La buhardilla. Un refugio en el que hay viejas cajas con fotos, poemas, cartas. Un sitio en el que no hay televisor, ni radio ni tumulto. A lo sumo hay alguna música apropiada entre los necesarios silencios.
domingo, 7 de diciembre de 2008
MIRANDO EN EL LAGO
Miro y miro mi sombra en el lago, no veo un rostro blanco, sólo cabello blanco. He perdido mi juventud, y nunca la encontraré otra vez, ¡inútil agitar las aguas del lago!
(...) Quién no recuerda algo como una vieja lapicera o el tazón de chocolate de la infancia o algún reloj. Quién no recuerda después, tanto después, cuando cada objeto ya no es el pasaje sino el recuerdo. Entonces digo que los resplandores son cosa del pasado, de la mirada tangencial y retrospectiva, de esa mirada llena de tiempo para detenerse. En el presente hay circunstancia, tacto rápido, tiempo desesperado y urgente. En el presente no hay tiempo para los brillos ni para la mirada que prolongue la luz en el espacio. Los resplandores buscan su espacio en los viejos libros, en las fotos pasadas, en las cajas en las que guardamos los antiguos pasaportes cotidianos como reliquias de algún momento.(...)
Tú me envías tus poemas, Yo te enviaré los míos. Las cosas tienden a despertarse Aún a través de casual comunicación. Súbitamente proclamemos la primavera. Y burlémonos de los otros, de todos los otros. Te enviaré una foto también si me envías una tuya.
A la vera del océano, bastante al sur del Trópico de Capricornio, nací una medianoche de invierno.
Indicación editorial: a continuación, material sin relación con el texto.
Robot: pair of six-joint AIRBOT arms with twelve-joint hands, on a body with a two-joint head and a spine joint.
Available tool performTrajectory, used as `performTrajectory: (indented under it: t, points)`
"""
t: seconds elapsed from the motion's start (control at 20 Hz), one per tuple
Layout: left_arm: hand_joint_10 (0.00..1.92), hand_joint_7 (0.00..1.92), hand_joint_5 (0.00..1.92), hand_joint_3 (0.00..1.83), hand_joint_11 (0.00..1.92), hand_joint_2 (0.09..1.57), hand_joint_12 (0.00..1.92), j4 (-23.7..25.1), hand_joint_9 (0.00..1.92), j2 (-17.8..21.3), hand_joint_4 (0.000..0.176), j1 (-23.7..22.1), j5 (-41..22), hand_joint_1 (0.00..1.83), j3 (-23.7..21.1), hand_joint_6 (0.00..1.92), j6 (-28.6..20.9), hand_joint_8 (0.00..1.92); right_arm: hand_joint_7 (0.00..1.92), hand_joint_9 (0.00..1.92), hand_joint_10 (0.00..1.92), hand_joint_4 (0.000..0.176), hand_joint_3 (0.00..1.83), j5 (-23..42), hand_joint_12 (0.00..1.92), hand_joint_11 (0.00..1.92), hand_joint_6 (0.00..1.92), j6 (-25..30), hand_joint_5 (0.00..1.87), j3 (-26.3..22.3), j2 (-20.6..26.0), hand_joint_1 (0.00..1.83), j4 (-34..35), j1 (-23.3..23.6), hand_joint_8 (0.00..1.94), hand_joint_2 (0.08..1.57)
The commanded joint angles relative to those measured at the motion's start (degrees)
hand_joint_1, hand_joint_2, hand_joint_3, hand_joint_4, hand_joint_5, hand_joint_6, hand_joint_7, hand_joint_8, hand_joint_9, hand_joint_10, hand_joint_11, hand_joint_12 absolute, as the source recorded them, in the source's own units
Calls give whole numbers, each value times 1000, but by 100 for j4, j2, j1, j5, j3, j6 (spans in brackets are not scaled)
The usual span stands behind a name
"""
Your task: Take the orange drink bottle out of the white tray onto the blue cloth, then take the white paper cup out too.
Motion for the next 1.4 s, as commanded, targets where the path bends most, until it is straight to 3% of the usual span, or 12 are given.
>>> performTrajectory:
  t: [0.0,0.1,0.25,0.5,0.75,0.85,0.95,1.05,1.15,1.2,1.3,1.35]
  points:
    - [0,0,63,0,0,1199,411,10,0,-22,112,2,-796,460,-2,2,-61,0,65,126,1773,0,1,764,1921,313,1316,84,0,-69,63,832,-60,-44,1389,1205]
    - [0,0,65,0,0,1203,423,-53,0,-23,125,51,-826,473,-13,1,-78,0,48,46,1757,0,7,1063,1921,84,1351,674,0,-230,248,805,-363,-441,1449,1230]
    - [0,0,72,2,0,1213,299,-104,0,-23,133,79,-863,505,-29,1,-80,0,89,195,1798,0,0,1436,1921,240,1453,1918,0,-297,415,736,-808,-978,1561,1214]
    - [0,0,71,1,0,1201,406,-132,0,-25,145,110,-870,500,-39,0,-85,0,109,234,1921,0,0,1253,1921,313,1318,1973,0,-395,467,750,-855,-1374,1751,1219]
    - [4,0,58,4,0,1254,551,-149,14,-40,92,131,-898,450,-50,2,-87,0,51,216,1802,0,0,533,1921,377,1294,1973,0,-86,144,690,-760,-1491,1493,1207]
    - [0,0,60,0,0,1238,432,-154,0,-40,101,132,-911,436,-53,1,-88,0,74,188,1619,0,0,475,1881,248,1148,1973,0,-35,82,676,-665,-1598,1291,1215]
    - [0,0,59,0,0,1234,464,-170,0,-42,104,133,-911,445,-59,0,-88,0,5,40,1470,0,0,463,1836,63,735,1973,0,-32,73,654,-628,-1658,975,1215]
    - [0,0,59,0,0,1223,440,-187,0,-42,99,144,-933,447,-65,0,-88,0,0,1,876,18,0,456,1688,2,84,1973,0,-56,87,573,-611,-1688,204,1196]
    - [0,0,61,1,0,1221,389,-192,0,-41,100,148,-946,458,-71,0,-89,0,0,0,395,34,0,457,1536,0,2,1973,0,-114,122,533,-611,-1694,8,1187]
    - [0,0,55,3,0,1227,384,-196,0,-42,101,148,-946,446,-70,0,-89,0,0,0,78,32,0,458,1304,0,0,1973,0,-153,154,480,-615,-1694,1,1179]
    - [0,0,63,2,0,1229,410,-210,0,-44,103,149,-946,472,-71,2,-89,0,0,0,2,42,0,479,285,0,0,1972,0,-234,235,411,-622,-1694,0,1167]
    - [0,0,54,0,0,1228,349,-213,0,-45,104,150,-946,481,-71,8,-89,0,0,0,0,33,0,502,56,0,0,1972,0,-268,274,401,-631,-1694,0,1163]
Allí, atrevidos púrpuras del crepúsculo señalan inconmensurables llanos de pastos y montes de fantasmas con espinas.
Descendiente directo de la sal y el eucalipto, he dormitado en la arena tibia de dunas increíbles, cobijado por la brisa marina de ancestros difusos y lejanos.
Por el viento, o por distracción, no icé banderas. Tampoco levanté estatuas a la posteridad.
La ciencia, la historia y los mapas, no han hecho mella en este cuerpo asoleado; y este corazón, felizmente abandonado a su suerte, se ha contentado con rendir culto a cierta poesía salvaje.
He creído elucubrar ecuaciones mágicas para resolver la incógnita del amanecer. Luego, en un autoirreverente satori, esas poco creíbles escrituras alimentaron la salamandra en las noches del alma.
"No señales el arcoiris", me dijeron. Salí al patio y lo señalé. Enseguida se cumplió -o así lo imaginé- el funesto vaticinio: me brotó una mancha negra en la punta del dedo. Corrí y se lo conté a todos. Y todos dijeron, a coro: "¿viste?". No me importó, seguí señalando cada arcoris hasta hoy. Nunca más volvió a salirme una mancha en el dedo.